Notwithstanding these partial failures and disappointments, we receive the testimony of the Toronto correspondent of the Standard in favour of Miss Rye's proceedings. We in Canada," he says, " know something of her work, and we in Canada are to a great extent satisfied that it is a good work, and fairly well done. It is true she is overtaxed; it is true that, single-handed, she is not equal to the labour and expense of doing the whole thoroughly. No one person, man or woman, however much his or her heart may be in the work, can possibly supervise the collection of the children in England, their exportation, their reception here, the selection homes for them and keep up also a careful systematic supervision over them for many years. Miss Rye has done wonders; her energy and enthusiastic devotion to her self-imposed have triumphed over difficulties which would have swamped an official craft long ago; and she can have the satisfaction of feeling that she has rescued from a life of wretchedness, and probably of sin, hundreds of children, who have a useful and, on the whole, happy career open to them. Nobody in Canada ever expected that the mere passing through Miss Rye's hands would be a more efficient detergent than the waters of baptism; that with her workhouse clothes the workhouse girl would 'shed' all her moral delinquencies, not only those acquired by herself, but those inherited from, perhaps, generations of ignorant or vicious. parents.  Children brought up, or 'dragged up,' as most of these have been, cannot be expected to show either a morality or a capacity above the average; and, though there have been some very black sheep in the flock, the experiment of importation has been, on the whole, very satisfactory. This is the verdict of the Canadian public.

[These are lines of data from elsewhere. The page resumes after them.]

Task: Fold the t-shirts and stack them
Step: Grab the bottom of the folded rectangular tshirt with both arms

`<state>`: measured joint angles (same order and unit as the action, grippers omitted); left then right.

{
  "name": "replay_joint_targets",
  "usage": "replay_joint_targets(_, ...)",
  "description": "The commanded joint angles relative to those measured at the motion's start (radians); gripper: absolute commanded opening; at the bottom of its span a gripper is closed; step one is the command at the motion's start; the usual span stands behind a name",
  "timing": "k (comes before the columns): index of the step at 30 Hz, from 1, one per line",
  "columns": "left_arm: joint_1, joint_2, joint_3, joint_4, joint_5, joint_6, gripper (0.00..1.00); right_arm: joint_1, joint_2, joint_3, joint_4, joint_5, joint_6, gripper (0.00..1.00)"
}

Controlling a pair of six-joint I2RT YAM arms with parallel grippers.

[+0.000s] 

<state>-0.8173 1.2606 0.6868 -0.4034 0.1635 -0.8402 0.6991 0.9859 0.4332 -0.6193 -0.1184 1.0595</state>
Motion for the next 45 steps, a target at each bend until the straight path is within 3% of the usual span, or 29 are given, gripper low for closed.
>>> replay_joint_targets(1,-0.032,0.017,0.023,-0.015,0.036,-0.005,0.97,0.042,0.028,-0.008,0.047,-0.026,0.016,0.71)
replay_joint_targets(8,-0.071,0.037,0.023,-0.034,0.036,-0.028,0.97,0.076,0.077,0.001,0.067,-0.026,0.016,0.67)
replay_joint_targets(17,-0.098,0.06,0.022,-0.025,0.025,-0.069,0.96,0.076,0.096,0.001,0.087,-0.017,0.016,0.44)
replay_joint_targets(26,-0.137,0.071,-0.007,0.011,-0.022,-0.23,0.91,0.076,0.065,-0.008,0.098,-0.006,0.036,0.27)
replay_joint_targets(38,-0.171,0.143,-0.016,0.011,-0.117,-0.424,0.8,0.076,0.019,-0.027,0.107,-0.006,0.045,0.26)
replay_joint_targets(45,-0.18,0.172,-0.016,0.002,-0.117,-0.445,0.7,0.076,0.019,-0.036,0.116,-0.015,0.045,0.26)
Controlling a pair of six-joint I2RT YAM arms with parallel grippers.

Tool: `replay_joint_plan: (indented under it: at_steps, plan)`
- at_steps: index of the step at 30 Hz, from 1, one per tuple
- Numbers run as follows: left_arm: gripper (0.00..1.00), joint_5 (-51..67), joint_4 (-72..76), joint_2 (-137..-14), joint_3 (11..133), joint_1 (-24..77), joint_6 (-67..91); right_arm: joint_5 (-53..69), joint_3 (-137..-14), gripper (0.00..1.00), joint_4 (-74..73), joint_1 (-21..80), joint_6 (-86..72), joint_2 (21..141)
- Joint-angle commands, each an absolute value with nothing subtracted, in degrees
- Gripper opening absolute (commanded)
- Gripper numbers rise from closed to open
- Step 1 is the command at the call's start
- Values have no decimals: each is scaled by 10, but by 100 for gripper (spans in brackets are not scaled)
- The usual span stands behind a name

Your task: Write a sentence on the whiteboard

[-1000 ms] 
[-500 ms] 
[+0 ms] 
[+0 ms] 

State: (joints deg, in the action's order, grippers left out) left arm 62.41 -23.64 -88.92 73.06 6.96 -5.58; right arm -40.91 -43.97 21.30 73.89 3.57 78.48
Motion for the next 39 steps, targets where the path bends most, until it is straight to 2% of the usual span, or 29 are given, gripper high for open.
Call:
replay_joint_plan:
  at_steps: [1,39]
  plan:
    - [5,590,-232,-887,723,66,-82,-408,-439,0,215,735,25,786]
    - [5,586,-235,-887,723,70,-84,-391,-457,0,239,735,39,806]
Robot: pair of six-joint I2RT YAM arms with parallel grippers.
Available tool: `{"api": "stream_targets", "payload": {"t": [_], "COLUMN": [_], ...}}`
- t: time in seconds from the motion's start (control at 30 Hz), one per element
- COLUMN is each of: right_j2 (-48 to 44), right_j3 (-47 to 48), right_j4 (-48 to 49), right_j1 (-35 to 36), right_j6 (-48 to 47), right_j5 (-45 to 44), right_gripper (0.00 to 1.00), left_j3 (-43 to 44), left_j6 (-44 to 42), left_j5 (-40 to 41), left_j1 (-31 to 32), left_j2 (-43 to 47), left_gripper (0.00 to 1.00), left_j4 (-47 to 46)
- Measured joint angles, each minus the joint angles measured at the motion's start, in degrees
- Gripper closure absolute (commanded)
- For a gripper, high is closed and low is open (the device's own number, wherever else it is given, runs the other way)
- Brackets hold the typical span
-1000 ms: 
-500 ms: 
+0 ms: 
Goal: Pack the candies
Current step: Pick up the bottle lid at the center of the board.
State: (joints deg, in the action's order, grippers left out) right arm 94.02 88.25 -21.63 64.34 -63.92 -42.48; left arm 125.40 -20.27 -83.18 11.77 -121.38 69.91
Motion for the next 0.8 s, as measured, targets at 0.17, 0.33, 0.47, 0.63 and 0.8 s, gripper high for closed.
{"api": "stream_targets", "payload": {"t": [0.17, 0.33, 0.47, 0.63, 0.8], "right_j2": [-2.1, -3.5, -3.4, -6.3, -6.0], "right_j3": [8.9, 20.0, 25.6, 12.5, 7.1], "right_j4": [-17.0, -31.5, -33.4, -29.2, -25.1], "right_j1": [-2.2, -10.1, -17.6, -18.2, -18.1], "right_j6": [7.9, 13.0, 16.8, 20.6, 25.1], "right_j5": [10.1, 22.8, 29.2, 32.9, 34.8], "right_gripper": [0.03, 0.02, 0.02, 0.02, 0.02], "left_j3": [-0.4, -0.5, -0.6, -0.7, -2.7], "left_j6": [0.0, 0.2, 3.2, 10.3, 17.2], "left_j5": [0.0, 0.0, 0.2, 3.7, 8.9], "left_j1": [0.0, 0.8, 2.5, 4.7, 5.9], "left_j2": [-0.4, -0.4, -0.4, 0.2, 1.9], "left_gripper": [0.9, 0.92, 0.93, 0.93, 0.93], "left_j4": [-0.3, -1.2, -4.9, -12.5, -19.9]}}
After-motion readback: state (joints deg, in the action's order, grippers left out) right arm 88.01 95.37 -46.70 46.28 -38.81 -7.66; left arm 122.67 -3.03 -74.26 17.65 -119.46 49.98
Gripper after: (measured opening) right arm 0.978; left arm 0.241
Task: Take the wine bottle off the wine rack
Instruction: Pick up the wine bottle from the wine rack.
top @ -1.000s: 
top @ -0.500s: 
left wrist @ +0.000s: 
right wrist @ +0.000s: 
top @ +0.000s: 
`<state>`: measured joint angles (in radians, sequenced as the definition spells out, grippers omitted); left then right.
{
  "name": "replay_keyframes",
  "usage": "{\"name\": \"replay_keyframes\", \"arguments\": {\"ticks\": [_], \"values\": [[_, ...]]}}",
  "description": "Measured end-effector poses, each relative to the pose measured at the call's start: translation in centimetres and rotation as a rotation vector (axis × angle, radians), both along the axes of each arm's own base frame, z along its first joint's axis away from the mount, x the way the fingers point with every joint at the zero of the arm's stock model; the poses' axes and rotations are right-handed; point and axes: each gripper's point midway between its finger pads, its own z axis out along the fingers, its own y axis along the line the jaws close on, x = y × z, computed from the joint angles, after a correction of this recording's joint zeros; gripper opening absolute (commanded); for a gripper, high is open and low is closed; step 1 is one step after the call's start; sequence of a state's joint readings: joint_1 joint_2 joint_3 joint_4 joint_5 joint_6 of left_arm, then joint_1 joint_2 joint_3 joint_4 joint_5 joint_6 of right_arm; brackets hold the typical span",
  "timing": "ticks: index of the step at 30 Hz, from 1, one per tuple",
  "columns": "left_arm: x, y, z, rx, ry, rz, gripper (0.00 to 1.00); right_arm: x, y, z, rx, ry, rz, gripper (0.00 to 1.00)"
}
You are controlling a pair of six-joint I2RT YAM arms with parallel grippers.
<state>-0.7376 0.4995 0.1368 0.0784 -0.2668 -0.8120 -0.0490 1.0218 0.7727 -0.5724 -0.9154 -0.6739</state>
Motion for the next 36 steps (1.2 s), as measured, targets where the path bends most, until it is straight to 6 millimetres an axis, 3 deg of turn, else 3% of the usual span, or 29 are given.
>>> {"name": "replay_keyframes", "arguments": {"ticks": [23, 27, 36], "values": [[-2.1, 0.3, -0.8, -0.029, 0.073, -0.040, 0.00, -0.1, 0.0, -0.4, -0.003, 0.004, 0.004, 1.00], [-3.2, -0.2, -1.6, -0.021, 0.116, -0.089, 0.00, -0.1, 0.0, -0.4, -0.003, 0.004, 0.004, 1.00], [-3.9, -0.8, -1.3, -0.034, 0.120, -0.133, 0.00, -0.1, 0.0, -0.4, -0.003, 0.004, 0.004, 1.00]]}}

As regards the children themselves, I believe that their position is, in nine cases out of ten, good and satisfactory. No one in his senses ever expected that these waits and outcasts were to be placed on beds of roses; that their days were to be passed in happy romping among the peach-trees of their Western home; that they were to be free from toil, and subject to none of the rough usage that falls to the lot of the children of the poor all the world over. Occasionally, no doubt, they have fallen into bad hands, and been subjected to the caprices of cruel or grasping mistresses.  But let us have no goody' philanthropy in this matter. Think what these children were, and what they would inevitably have developed into if left to chance and the work house and then let anyone ask himself whether the lot of at least nine tenths of them is not immeasurably better now."